Strangely, I introduce students to Intersectionality and hybridity before we ever mention intercultural learning and never saw a disconnect. I think Intersectionality and hybridity define culture in more fuzzy ways, but it’s still culture. E.g. culture incorporates gender.
So while each person may have their own personality (not covered by any larger cultural grouping), being an “engineer” or “female” or “black” or “Muslim” all work together to form a culture where we share parts w some others and some not, to an extent.
And like… Muslim women of Arab origin will have some stuff in common that differentiates them from Muslim men of Arab origin, and Christian women of Arab origin, and Muslim Women of non-Arab origin. But which dimension is most prominent in a specific context differs.

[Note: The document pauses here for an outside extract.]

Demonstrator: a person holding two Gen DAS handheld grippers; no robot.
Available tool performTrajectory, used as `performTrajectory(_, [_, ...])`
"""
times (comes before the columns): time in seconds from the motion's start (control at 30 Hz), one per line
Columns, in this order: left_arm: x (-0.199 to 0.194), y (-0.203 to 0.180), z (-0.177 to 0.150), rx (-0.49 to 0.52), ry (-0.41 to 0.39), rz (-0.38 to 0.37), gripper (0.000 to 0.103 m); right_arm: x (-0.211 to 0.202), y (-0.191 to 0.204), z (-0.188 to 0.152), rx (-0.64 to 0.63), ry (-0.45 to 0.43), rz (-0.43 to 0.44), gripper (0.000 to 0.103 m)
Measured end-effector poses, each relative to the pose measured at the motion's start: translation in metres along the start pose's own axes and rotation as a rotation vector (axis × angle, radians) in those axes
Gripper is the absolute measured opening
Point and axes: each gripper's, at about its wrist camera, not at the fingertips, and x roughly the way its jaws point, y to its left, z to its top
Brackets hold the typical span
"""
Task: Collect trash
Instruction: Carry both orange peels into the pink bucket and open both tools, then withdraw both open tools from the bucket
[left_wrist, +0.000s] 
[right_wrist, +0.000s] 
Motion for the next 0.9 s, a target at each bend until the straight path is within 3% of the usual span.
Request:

Now looking back to the article…
I agree to this:
I do not claim that culture/ethnicity is never the main reason for misunderstandings in politics, love or inefficient communication, but I do argue that 1) culture/ethnicity is to be seen as interwoven with other social categories, 2) culture/ethnicity is to be seen in relation to a specific context, and 3) which differences are the most important in a communication process remain an open empirical question.
I just never thought that recognizing hybridity and intersectionality was different from intercultural – I thought it was just a different way of conceptualizing culture….
Now the article highlights two dominant approaches to intercultural communication: functionalistic and constructivist. This is new to me. I have a chapter on intercultural learning in my PhD and never came across this framing, but probably because I was focused on intercultural learning rather than communication?
I’ll have to come back to this in a separate blogpost because I don’t have time to finish reading now!